◆ Try it: Look at the entries below and restate word for word the lines from the first through the one that has "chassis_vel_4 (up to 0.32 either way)".

◆ Material to process:
********************

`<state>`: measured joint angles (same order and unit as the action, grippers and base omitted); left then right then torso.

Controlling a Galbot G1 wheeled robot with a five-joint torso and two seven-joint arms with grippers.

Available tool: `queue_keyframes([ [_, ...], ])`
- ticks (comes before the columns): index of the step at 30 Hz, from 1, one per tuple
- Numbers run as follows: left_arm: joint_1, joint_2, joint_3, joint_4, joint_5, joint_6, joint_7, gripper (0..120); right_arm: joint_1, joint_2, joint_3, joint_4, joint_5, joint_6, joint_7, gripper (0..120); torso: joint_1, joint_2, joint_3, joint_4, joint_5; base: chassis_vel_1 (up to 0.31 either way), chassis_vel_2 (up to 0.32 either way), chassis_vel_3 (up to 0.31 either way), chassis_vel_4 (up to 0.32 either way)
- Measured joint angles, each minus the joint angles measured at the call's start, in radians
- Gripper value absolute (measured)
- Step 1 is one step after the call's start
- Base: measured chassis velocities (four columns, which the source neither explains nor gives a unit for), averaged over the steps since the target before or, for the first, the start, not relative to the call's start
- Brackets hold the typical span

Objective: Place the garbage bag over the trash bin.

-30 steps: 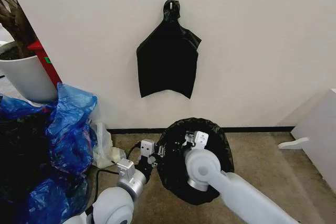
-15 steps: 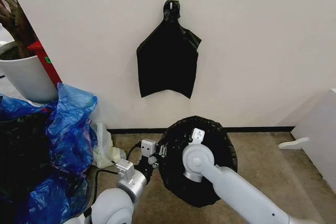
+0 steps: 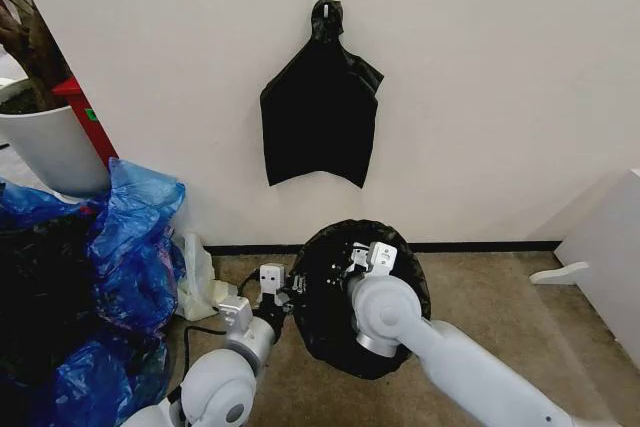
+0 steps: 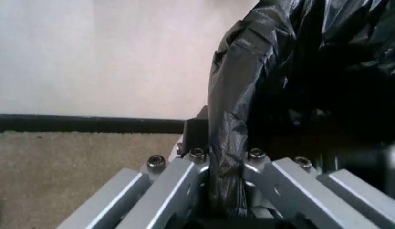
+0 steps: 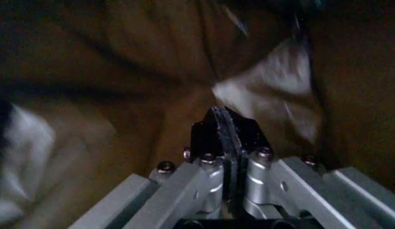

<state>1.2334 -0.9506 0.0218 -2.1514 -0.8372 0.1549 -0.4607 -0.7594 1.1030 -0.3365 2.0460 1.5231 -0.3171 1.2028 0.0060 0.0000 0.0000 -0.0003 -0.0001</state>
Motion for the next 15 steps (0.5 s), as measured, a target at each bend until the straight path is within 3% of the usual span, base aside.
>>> queue_keyframes([
  [15,0.020,0.010,0.000,-0.070,0.037,-0.005,0.019,0,-0.081,0.020,0.014,-0.090,-0.066,-0.019,-0.023,0,0.000,0.000,0.000,0.0000,0.0001,0.000,0.000,0.000,0.000],
])
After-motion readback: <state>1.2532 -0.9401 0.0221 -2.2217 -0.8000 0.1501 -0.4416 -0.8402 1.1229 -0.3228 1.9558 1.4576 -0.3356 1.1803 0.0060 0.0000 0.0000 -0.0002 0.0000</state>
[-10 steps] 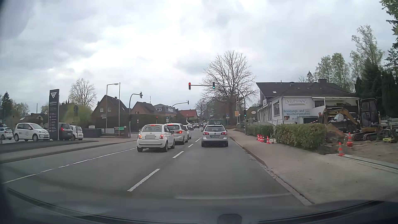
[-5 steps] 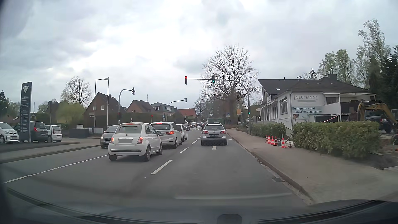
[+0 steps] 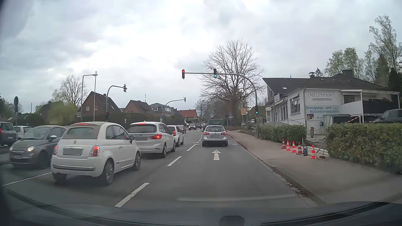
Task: Follow the waypoints while adhering to traffic rules and regulations
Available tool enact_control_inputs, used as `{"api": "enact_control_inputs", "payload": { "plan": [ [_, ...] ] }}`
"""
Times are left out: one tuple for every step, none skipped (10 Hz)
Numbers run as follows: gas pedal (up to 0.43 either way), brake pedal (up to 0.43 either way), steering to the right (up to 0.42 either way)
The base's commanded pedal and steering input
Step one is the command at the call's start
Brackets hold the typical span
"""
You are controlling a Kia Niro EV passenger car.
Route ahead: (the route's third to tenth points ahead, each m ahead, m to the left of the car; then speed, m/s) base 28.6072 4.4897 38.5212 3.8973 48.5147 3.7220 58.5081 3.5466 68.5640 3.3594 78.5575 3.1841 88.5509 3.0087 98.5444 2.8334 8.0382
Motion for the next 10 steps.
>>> {"api": "enact_control_inputs", "payload": {
  "plan": [
    [0.15, 0.0, 0.006],
    [0.15, 0.0, 0.006],
    [0.15, 0.0, 0.006],
    [0.157, 0.0, 0.006],
    [0.157, 0.0, 0.006],
    [0.157, 0.0, 0.006],
    [0.157, 0.0, 0.006],
    [0.157, 0.0, 0.006],
    [0.169, 0.0, 0.005],
    [0.177, 0.0, 0.004]
  ]
}}
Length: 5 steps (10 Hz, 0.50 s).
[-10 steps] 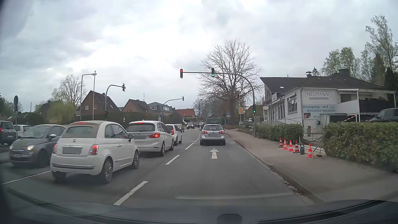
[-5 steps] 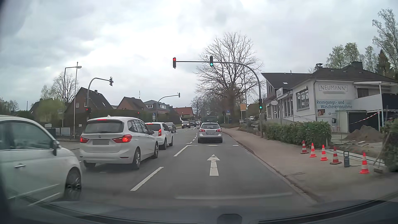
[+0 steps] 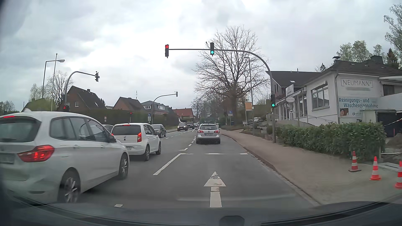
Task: Follow the waypoints while adhering to traffic rules and regulations
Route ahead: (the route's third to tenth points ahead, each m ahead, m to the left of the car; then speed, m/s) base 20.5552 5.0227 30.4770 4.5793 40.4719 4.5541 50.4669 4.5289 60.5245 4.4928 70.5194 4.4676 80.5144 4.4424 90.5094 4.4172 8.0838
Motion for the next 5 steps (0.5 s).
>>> {"api": "enact_control_inputs", "payload": {
  "plan": [
    [0.189, 0.0, 0.004],
    [0.197, 0.0, 0.003],
    [0.209, 0.0, 0.001],
    [0.22, 0.0, 0.001],
    [0.22, 0.0, 0.001]
  ]
}}
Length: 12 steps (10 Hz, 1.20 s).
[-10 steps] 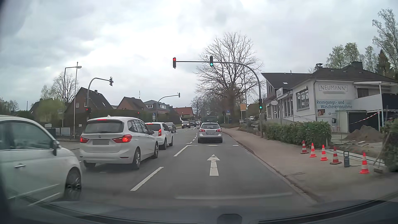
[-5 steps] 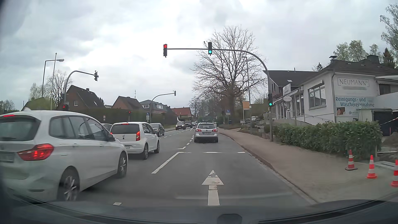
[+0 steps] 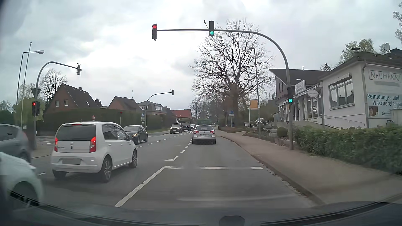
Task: Follow the waypoints while adhering to traffic rules and regulations
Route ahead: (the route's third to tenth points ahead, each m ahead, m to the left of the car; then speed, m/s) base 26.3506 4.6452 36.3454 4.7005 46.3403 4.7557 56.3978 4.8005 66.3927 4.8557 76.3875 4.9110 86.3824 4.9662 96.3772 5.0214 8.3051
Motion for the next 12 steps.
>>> {"api": "enact_control_inputs", "payload": {
  "plan": [
    [0.22, 0.0, 0.0],
    [0.22, 0.0, -0.001],
    [0.22, 0.0, -0.008],
    [0.22, 0.0, -0.014],
    [0.22, 0.0, -0.014],
    [0.22, 0.0, -0.014],
    [0.22, 0.0, -0.013],
    [0.22, 0.0, -0.013],
    [0.22, 0.0, -0.014],
    [0.22, 0.0, -0.014],
    [0.22, 0.0, -0.014],
    [0.22, 0.0, -0.014]
  ]
}}
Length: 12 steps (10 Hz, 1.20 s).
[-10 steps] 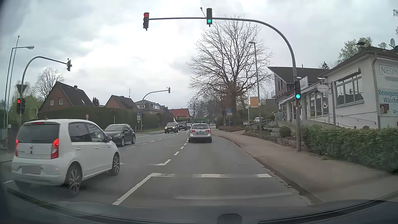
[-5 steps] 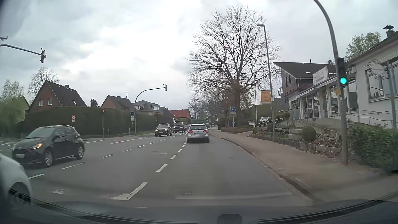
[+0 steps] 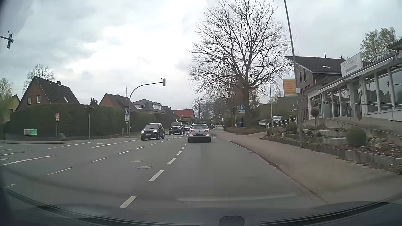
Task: Follow the waypoints while adhering to traffic rules and regulations
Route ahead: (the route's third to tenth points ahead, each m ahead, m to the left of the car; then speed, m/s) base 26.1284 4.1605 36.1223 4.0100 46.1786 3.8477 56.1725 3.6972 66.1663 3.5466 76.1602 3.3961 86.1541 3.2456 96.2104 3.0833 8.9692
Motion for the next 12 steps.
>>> {"api": "enact_control_inputs", "payload": {
  "plan": [
    [0.22, 0.0, -0.014],
    [0.22, 0.006, -0.014],
    [0.228, 0.0, -0.014],
    [0.228, 0.0, -0.015],
    [0.228, 0.0, -0.015],
    [0.228, 0.006, -0.016],
    [0.228, 0.0, -0.016],
    [0.228, 0.0, -0.016],
    [0.228, 0.0, -0.016],
    [0.228, 0.0, -0.016],
    [0.22, 0.0, -0.016],
    [0.209, 0.0, -0.016]
  ]
}}
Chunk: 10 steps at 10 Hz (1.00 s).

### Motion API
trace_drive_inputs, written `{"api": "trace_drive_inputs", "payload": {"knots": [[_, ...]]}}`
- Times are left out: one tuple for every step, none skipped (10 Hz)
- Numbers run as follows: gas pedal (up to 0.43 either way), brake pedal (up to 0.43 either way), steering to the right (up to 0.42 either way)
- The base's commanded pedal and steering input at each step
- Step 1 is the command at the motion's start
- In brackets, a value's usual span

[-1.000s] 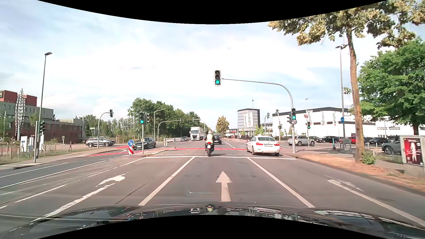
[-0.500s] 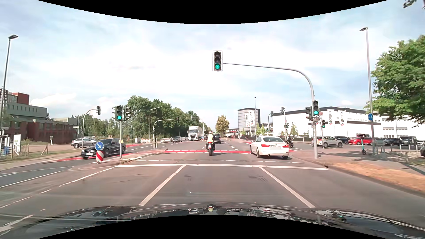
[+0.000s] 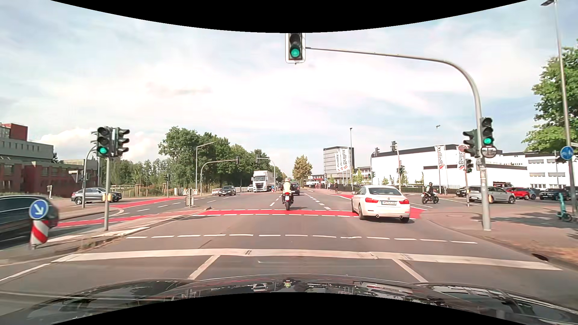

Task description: Follow the waypoints while adhering to traffic rules and regulations

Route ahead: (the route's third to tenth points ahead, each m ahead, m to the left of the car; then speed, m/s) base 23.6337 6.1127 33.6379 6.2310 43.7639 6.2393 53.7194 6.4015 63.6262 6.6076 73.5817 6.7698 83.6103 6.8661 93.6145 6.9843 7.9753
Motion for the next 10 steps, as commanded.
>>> {"api": "trace_drive_inputs", "payload": {"knots": [[0.197, 0.0, -0.001], [0.197, 0.0, -0.001], [0.197, 0.0, -0.001], [0.197, 0.0, -0.001], [0.197, 0.0, -0.001], [0.209, 0.0, -0.001], [0.209, 0.0, -0.001], [0.209, 0.0, -0.001], [0.22, 0.0, -0.001], [0.228, 0.0, -0.001]]}}
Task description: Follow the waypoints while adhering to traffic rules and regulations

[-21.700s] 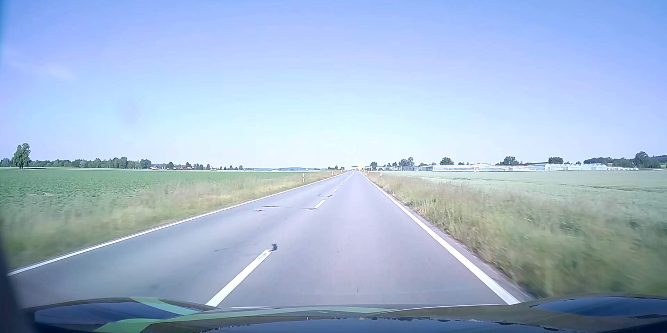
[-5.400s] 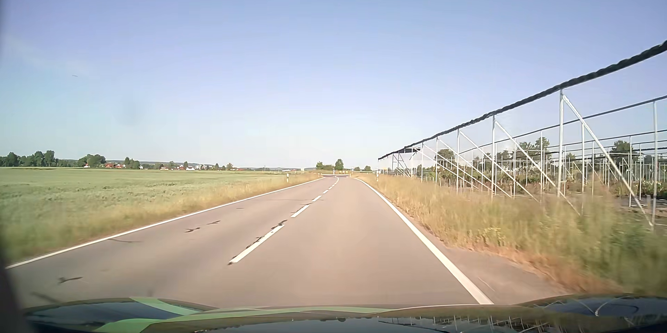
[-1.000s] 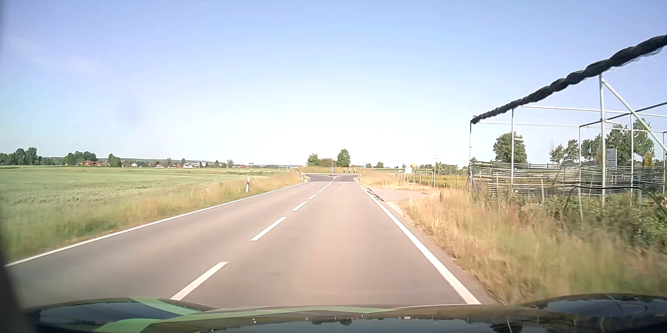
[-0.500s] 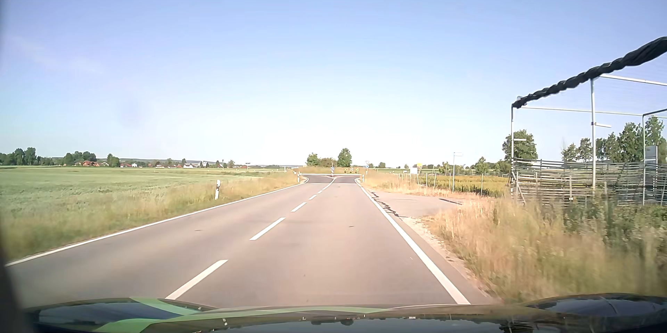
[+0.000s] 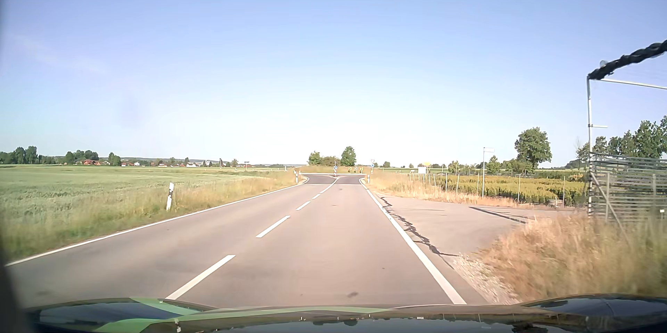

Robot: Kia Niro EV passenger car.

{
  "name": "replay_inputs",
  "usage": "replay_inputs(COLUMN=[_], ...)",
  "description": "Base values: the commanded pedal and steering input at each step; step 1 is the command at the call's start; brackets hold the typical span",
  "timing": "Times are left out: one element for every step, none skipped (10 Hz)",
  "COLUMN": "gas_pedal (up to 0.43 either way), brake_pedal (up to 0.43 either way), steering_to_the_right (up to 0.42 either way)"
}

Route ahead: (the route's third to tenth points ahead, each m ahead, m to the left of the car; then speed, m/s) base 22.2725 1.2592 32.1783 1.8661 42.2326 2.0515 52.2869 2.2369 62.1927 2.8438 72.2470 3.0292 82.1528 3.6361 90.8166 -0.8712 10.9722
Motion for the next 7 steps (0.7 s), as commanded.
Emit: replay_inputs(gas_pedal=[0.098, 0.098, 0.118, 0.130, 0.138, 0.138, 0.138], brake_pedal=[0.000, 0.000, 0.000, 0.000, 0.000, 0.000, 0.000], steering_to_the_right=[-0.009, -0.009, -0.008, -0.008, -0.008, -0.008, -0.008])
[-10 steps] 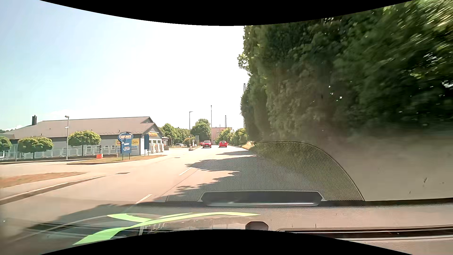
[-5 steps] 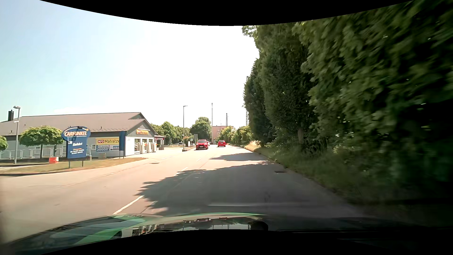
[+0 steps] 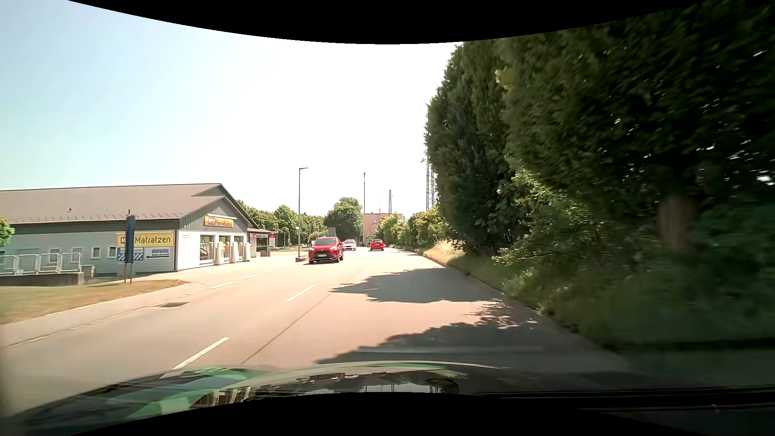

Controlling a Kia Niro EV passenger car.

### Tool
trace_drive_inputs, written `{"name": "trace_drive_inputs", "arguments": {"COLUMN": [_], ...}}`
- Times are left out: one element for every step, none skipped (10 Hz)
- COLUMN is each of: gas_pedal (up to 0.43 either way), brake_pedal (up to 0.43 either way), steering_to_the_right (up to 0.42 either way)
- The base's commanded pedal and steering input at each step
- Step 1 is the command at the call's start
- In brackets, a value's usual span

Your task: Follow the waypoints while adhering to traffic rules and regulations

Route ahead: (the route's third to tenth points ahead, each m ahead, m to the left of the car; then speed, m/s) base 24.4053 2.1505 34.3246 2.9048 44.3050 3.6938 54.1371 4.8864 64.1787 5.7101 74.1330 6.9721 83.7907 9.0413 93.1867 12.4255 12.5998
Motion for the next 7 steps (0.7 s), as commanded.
{"name": "trace_drive_inputs", "arguments": {"gas_pedal": [0.157, 0.157, 0.157, 0.157, 0.157, 0.138, 0.138], "brake_pedal": [0.0, 0.0, 0.0, 0.0, 0.0, 0.0, 0.0], "steering_to_the_right": [-0.008, -0.008, -0.008, -0.008, -0.008, -0.008, -0.008]}}
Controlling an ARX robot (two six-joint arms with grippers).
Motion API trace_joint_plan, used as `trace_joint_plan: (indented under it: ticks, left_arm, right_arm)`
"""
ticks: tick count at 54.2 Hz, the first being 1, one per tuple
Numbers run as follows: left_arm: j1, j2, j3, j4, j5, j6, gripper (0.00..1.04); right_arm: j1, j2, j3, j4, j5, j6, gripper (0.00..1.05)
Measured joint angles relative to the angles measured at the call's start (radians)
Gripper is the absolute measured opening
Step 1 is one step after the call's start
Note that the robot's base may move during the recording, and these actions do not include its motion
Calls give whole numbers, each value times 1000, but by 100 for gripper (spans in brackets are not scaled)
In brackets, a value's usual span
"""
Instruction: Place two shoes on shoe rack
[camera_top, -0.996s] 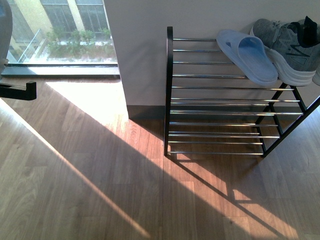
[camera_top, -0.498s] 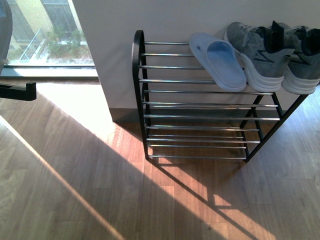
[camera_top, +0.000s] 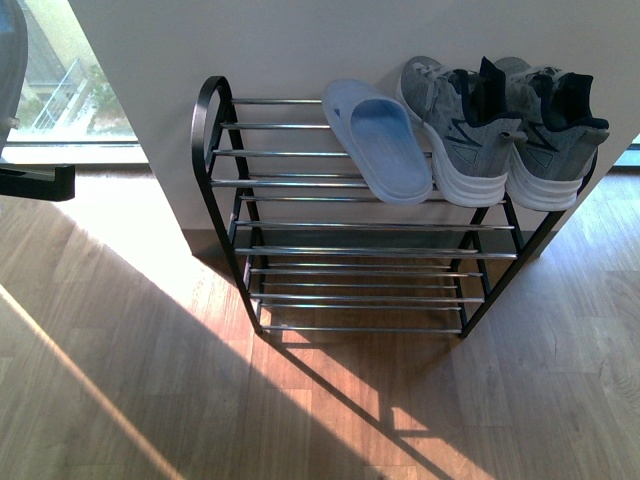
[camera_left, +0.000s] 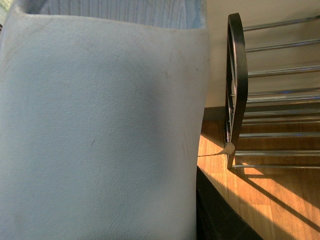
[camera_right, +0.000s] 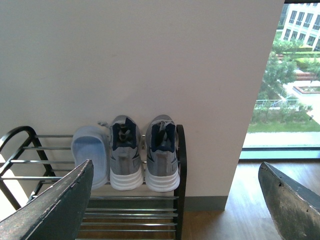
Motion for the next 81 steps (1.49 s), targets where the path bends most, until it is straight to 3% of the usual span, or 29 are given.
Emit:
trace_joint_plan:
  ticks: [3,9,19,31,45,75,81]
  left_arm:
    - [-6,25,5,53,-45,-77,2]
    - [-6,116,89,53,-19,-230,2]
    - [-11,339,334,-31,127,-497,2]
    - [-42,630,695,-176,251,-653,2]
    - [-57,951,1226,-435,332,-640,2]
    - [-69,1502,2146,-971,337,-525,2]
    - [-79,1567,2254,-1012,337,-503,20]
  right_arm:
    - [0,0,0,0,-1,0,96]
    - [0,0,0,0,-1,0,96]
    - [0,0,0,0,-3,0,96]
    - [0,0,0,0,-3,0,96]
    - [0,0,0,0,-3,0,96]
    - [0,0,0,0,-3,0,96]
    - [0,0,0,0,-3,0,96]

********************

◆ Output below:
`<state>`: measured joint angles (same order and unit as the action, grippers and base omitted); left then right then torso.

Controlling a Galbot G1 wheeled robot with a five-joint torso and two seven-joint arms with grippers.

Available tool: `queue_keyframes([ [_, ...], ])`
- ticks (comes before the columns): index of the step at 30 Hz, from 1, one per tuple
- Numbers run as follows: left_arm: joint_1, joint_2, joint_3, joint_4, joint_5, joint_6, joint_7, gripper (0..120); right_arm: joint_1, joint_2, joint_3, joint_4, joint_5, joint_6, joint_7, gripper (0..120); torso: joint_1, joint_2, joint_3, joint_4, joint_5; base: chassis_vel_1 (up to 0.31 either way), chassis_vel_2 (up to 0.32 either way), chassis_vel_3 (up to 0.31 either way), chassis_vel_4 (up to 0.32 either way)

No additional response is needed to complete this exercise.